Mostly women and children worked at the enterprise. They lived in basements and barracks. For their difficult 12-14 hour working day in caustic tobacco dust, they received miserable pennies. Exhausting labour, and unbearable living conditions led to mass diseases, and an increase in infant mortality. The local newspaper wrote: “Acutely contagious diseases are not translated in the city: typhus and relapsing fever, measles, scarlet fever and diphtheria. Mortality in Kremenchuk is 30 people per 1000. This rate is much higher than usual.”

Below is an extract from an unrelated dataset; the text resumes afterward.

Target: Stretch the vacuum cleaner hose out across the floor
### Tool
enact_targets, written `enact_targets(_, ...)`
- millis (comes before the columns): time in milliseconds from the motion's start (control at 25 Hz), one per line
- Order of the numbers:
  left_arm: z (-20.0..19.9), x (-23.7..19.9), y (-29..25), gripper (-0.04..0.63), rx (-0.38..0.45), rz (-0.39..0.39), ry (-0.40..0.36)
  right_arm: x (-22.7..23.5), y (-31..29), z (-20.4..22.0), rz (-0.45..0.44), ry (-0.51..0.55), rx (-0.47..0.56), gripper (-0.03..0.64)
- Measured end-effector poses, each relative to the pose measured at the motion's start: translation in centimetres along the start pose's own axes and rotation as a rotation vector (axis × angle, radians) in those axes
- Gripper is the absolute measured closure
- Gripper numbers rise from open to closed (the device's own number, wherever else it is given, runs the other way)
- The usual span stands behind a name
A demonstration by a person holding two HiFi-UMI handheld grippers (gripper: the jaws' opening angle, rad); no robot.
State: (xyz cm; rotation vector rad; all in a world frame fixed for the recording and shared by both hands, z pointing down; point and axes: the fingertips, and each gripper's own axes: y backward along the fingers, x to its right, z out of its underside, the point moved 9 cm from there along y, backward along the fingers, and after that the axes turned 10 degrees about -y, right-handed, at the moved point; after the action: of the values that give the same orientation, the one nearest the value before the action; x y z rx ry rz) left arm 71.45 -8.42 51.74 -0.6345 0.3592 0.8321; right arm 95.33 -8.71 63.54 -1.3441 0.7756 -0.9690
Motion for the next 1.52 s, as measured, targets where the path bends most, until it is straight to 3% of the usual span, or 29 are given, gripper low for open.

G. Petrovsky, a deputy of the 4th State Duma who visited Kremenchuk, in the newspaper Severnaya Pravda, described the situation of the city’s workers in the following way: “Squeezing the juice out of the workers comes to unprecedented exploitation. The owners are not shy and go to disgusting actions, especially in tobacco, shag factories and sawmills. There is complete autocracy of the owner here … It’s scary to look at the girls who work in tobacco factories. Here are the real victims of capital: meagre earnings, poverty, ignorance, prostitution…”
The workers waged a struggle against this situation. So on May 1, 1902, more than 200 workers and workers of tobacco factories with the Red Banner and revolutionary songs marched along Veselaya Street to the building of the City Duma, where they were dispersed by the police.

In 1910, as a result, factory of G. Guraria burned to the ground.